Según consignó Ámbito Financiero, el organismo señaló que las reservas internacionales netas estaban en -4.700 millones de dólares al momento de la primera evaluación del programa, “muy por debajo del piso del programa de -1.100 millones de dólares”.
Por esta razón, el FMI “espera que el Banco Central desempeñe un papel más activo en el proceso de acumulación de reservas, incluso comprando divisas mediante un cronograma predecible (como lo hicieron Chile, Colombia y México, en el contexto de sus respectivos regímenes de tipo de cambio flexible)”.
A pesar de esta advertencia, el organismo reconoció que el Gobierno está implementando acciones para aumentar las reservas, con emisiones de bonos y compras en bloque de divisas que elevaron los fondos en alrededor de 2.000 millones de dólares desde principios de junio.
Además, el FMI “proyecta que las reservas internacionales netas se fortalecerán aún más hasta fines de julio, así como durante el resto del año, salvaguardando las metas y objetivos del programa”.

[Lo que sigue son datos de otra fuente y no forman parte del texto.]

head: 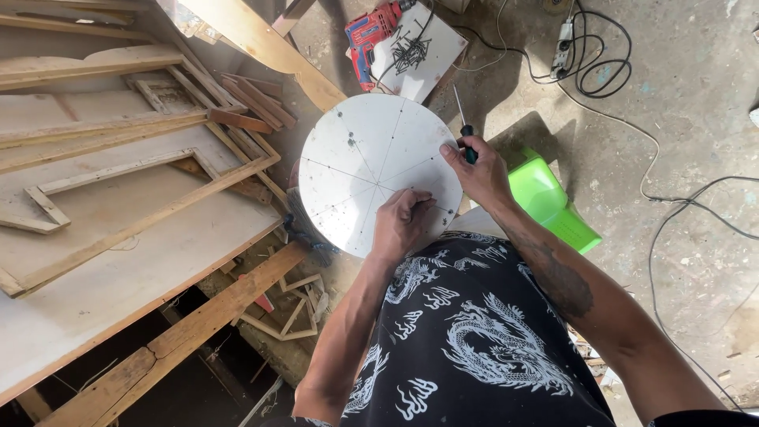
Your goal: The person uses a manual screwdriver to poke holes into a circular white board along pre-drawn lines.
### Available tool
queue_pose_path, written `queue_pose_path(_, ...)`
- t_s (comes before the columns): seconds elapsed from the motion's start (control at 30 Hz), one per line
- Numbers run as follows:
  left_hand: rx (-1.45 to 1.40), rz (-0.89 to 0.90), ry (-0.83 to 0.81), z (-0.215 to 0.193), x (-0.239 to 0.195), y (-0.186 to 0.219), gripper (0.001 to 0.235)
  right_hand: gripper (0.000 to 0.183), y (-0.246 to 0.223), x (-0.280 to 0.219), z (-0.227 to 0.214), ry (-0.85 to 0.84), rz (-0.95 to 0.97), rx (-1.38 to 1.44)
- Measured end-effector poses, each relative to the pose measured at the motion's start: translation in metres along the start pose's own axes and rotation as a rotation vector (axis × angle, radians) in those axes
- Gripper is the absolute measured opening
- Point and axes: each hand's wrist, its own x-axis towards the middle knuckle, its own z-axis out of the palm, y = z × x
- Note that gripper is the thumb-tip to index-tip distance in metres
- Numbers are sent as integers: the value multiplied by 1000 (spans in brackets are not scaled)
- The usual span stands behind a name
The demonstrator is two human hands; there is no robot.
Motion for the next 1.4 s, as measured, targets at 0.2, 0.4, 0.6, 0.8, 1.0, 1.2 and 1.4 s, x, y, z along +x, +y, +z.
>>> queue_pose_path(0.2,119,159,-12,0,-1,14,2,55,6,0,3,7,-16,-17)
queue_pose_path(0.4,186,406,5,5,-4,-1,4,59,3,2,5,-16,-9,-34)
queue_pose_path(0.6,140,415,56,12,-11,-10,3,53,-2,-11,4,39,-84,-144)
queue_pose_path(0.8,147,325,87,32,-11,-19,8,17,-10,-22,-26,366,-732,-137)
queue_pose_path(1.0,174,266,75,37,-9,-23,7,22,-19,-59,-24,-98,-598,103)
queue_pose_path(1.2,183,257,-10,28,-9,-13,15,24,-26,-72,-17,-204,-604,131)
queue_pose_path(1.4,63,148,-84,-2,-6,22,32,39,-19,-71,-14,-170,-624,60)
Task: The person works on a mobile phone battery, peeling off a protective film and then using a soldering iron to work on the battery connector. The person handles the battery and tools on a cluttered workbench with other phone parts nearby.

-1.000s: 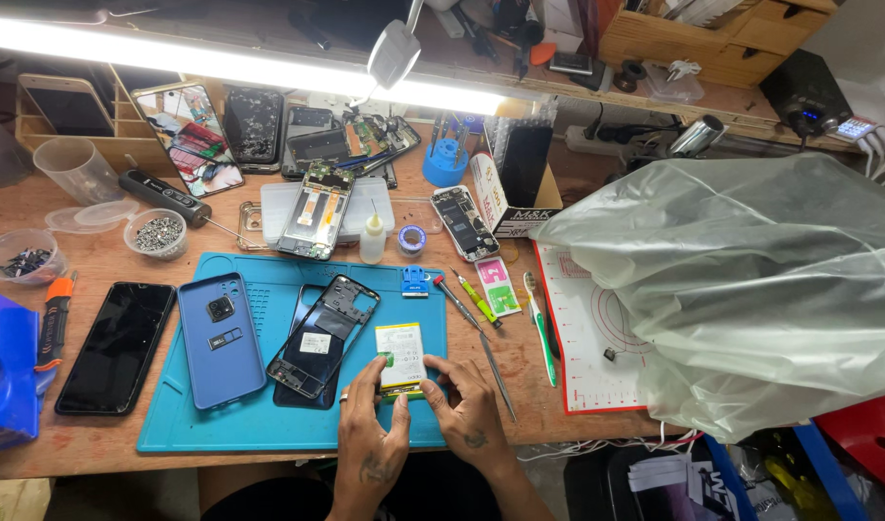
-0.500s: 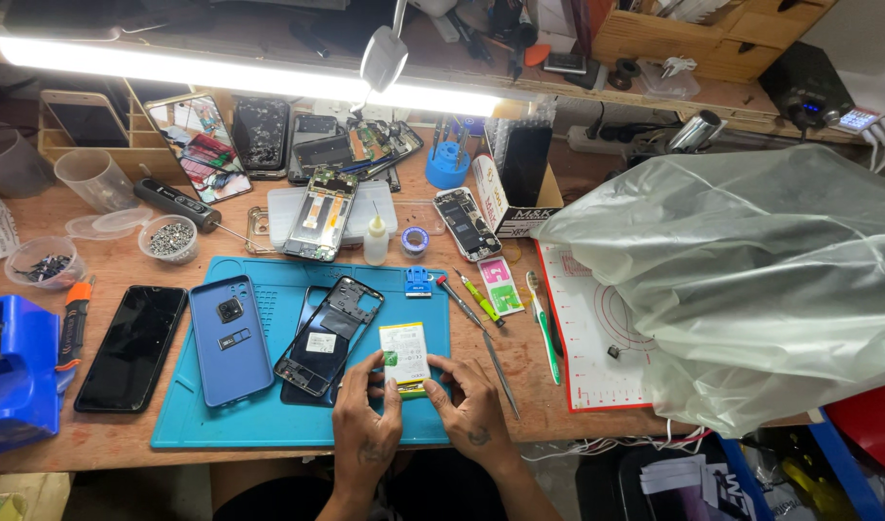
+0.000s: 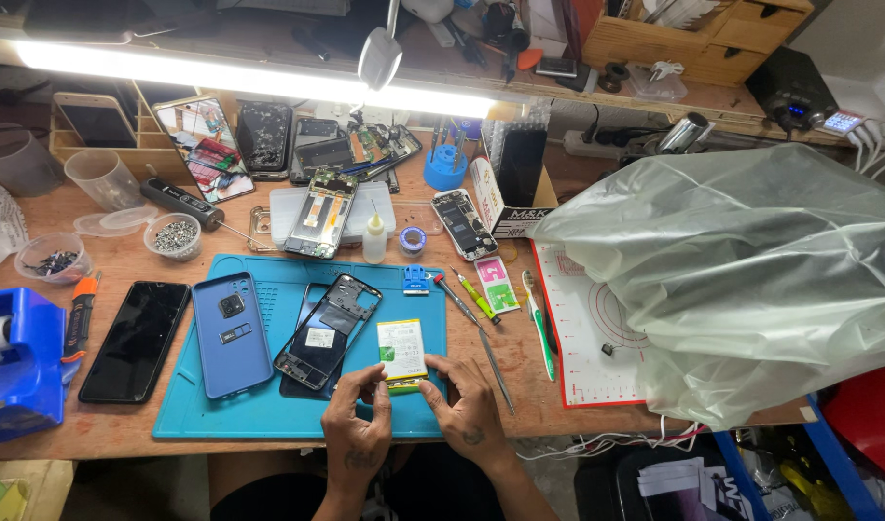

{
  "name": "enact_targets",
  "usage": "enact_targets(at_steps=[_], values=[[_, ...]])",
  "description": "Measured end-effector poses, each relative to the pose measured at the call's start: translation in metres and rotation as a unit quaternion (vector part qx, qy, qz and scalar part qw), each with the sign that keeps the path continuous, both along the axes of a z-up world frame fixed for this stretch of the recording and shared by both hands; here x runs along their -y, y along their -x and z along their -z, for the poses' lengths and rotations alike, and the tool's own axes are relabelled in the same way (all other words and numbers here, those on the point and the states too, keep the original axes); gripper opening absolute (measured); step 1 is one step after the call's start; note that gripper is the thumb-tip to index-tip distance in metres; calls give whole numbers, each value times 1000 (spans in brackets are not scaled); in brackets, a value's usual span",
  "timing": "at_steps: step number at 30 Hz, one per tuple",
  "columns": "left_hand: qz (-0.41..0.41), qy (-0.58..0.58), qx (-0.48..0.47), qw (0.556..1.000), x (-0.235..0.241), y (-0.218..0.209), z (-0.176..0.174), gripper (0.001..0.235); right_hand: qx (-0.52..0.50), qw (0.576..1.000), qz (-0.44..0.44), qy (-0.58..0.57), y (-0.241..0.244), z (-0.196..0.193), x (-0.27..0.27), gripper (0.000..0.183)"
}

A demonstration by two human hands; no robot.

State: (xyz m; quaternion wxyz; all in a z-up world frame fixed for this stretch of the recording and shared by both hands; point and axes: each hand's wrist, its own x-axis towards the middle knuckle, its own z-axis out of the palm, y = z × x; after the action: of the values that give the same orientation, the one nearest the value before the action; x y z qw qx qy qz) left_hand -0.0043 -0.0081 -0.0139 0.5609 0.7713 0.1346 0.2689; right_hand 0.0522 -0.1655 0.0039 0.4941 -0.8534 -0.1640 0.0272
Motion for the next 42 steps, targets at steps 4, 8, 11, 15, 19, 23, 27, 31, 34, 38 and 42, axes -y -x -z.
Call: enact_targets(at_steps=[4,8,11,15,19,23,27,31,34,38,42], values=[[54,93,91,990,0,7,6,9,154,983,38,-89,3,2,-1,31],[185,224,159,943,6,14,6,29,73,970,-60,-223,11,0,2,31],[252,317,162,900,16,14,2,38,-91,937,-154,-301,17,6,-1,41],[271,411,160,855,16,11,-9,41,-179,900,-159,-365,21,23,-9,47],[272,436,153,844,16,14,-15,41,-244,861,-156,-419,22,41,-5,46],[270,443,157,840,14,16,-15,40,-282,805,-170,-494,25,54,-5,41],[270,430,179,843,8,13,-13,39,-295,803,-140,-499,23,59,-10,35],[259,405,145,865,1,10,-10,37,-278,823,-103,-484,19,60,-13,30],[254,377,136,880,-3,9,-3,34,-237,861,-75,-443,17,59,-13,23],[198,326,129,915,-13,1,10,27,-117,924,-26,-364,3,52,-2,13],[131,220,120,959,-25,-11,19,25,-92,926,34,-365,-19,48,18,16]])
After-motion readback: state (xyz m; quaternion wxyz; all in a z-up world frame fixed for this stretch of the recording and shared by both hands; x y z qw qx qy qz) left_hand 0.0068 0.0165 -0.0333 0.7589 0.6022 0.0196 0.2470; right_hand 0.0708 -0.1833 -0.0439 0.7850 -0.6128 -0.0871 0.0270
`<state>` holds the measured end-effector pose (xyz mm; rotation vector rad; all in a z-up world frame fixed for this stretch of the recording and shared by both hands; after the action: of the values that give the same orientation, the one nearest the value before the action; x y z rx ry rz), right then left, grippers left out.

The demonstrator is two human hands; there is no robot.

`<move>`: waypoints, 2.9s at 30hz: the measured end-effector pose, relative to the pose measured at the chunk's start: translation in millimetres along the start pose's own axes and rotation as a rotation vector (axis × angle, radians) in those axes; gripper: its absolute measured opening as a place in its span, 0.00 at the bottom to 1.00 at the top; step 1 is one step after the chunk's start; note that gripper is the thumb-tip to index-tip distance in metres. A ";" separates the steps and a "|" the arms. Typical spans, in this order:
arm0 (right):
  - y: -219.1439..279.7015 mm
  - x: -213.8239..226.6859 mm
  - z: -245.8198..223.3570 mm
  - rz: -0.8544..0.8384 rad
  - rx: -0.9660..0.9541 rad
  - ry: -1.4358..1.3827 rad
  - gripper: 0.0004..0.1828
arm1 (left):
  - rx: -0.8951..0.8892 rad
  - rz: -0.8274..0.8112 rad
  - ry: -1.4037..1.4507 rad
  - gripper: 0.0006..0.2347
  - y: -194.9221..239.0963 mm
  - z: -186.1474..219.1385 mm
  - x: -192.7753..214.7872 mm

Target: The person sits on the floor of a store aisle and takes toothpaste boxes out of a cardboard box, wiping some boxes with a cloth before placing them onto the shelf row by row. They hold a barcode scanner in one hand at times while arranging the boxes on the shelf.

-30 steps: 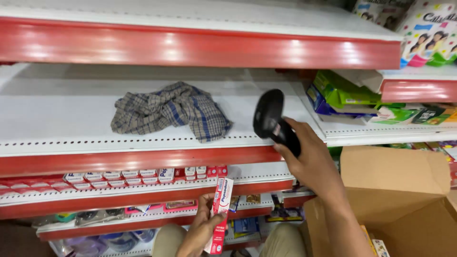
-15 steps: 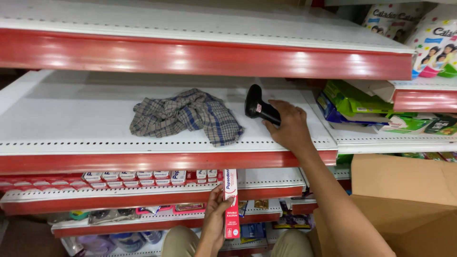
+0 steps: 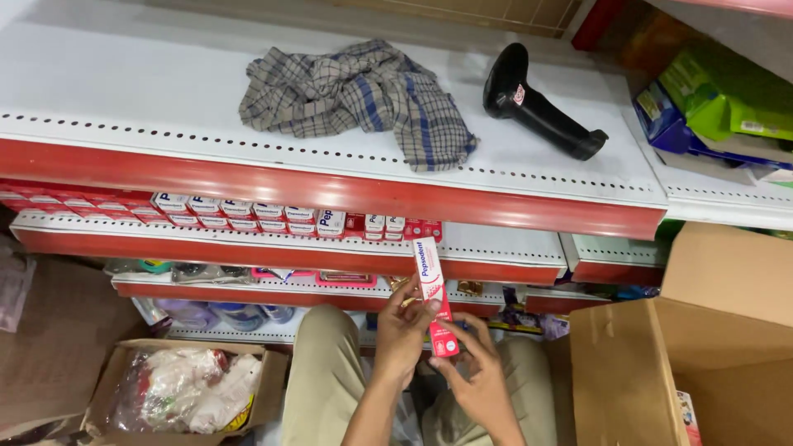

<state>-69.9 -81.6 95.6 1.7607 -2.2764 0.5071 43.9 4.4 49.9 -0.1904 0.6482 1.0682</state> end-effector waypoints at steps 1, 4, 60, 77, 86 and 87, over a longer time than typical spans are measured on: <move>1.5 -1.8 13.0 0.110 0.015 -0.118 0.28 | -0.009 -0.030 0.011 0.24 -3.3 -5.2 0.8; -0.1 6.0 16.6 0.247 0.110 -0.282 0.24 | 0.014 -0.050 0.108 0.21 -4.4 16.0 -3.8; -114.1 15.3 6.7 0.029 -0.205 -0.833 0.30 | -0.963 0.074 -1.045 0.23 16.8 51.6 -26.6; -153.3 124.2 21.0 -0.058 -0.288 -0.529 0.12 | -0.222 -0.213 -0.084 0.21 -12.6 23.7 -2.2; -184.8 46.2 53.9 0.218 -0.006 -0.662 0.18 | -0.782 0.093 -0.712 0.09 -42.4 30.7 -25.1; -181.8 44.0 52.9 0.206 -0.043 -0.523 0.18 | -0.810 0.121 -0.727 0.11 -39.6 35.3 -27.4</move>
<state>96.2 -182.3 88.4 1.8087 -2.8088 0.0197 83.4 -19.7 87.6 -0.4330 -0.4566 1.3655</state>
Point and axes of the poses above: each hand's wrist, its own y-axis away from the middle knuckle, its own x-axis out of the back of the hand, z = x × y, the point moved 3 cm from there along -y, towards the middle knuckle, and after that the axes turned 5 degrees about -z, right-handed, at the moved point
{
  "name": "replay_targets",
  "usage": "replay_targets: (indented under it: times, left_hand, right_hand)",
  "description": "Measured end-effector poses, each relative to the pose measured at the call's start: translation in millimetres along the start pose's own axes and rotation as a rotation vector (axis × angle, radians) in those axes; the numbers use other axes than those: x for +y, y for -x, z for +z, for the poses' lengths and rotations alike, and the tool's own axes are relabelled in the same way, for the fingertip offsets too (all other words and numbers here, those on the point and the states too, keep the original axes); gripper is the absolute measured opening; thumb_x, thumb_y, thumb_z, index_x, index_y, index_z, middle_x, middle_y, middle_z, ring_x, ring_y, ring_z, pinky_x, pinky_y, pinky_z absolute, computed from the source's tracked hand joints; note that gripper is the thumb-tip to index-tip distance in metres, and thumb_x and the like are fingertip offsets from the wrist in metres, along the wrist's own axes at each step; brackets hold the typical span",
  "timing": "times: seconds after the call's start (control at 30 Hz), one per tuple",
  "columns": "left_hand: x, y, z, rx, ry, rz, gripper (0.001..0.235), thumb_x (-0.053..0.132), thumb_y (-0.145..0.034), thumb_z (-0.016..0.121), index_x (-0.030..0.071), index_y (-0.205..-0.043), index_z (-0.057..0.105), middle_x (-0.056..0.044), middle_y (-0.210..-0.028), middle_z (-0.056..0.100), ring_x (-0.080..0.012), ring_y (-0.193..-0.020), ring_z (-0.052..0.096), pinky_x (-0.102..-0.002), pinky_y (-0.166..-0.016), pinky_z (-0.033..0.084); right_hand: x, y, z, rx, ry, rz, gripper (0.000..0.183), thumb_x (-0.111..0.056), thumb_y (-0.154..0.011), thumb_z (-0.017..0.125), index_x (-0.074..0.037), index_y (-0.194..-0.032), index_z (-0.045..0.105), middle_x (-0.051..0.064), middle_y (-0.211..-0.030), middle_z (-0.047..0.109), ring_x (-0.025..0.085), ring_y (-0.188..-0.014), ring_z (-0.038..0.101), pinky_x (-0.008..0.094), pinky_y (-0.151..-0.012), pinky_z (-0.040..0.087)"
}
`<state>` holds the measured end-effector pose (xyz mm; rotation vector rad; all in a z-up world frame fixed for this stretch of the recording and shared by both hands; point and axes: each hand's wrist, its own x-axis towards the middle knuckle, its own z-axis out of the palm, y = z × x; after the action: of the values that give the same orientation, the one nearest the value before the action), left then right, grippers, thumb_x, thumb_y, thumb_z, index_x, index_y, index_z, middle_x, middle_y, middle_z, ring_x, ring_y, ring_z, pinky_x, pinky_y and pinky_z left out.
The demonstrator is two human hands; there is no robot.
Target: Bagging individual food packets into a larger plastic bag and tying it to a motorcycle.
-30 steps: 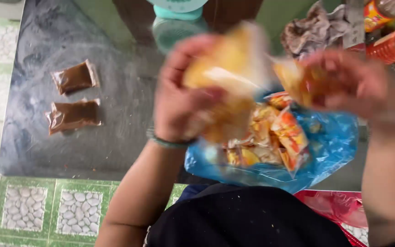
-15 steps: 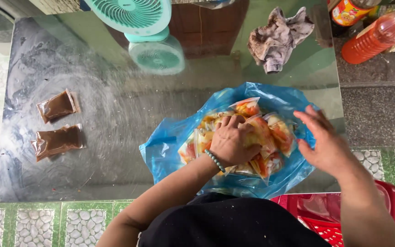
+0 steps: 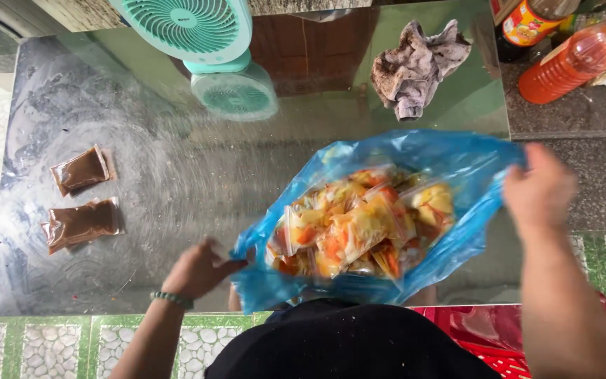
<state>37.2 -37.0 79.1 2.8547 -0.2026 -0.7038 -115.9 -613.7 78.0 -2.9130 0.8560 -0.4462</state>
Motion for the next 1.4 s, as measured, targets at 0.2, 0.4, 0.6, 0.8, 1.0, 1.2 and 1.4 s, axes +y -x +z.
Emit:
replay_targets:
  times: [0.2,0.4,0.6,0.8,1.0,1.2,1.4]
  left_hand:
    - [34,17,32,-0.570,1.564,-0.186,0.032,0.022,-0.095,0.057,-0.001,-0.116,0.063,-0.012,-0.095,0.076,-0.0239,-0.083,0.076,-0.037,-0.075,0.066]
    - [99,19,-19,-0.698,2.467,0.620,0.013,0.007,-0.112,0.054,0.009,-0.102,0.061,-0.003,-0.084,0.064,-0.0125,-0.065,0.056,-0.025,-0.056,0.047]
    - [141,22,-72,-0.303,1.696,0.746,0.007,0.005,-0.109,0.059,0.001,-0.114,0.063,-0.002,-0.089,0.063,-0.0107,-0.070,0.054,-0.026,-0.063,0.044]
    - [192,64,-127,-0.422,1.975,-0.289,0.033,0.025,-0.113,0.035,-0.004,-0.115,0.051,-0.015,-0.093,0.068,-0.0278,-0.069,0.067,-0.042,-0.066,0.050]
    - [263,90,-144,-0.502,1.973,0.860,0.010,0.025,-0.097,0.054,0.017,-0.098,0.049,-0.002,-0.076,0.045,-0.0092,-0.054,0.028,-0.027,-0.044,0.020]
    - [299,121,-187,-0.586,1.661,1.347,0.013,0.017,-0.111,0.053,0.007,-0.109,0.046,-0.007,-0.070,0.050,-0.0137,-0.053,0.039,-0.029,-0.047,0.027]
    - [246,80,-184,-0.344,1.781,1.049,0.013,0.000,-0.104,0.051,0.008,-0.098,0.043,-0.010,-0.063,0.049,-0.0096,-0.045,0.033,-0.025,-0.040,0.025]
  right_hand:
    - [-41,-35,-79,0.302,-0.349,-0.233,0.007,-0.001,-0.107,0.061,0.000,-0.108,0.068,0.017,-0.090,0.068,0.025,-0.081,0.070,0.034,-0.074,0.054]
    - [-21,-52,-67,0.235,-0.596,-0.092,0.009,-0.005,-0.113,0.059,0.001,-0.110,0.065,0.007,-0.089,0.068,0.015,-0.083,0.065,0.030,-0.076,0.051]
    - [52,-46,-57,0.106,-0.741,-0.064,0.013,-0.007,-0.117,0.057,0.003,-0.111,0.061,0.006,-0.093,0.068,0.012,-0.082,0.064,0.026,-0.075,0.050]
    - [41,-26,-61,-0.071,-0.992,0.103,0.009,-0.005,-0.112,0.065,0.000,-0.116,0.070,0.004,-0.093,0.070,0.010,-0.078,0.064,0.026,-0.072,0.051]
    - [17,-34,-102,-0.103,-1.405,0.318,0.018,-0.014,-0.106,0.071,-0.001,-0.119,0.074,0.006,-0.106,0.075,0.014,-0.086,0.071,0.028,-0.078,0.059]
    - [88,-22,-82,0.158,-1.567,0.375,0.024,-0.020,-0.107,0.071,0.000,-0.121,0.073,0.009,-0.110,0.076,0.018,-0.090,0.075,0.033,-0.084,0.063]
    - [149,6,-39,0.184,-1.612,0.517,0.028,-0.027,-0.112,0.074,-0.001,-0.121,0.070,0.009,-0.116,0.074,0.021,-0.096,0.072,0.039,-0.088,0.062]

En una mirada a largo plazo, el Fondo también puso la atención en la acumulación de reservas a partir del proceso de privatización de empresas estatales, como el caso de AySA, y del apoyo de otros acreedores oficiales.
El informe indica que para finales de 2025 se prevé que las reservas del Banco Central aumenten en 5.500 millones de dólares respecto al inicio del programa, pasando de -8.200 millones a -2.600 millones, y se mantendrán estables en relación con los niveles de fines de 2024.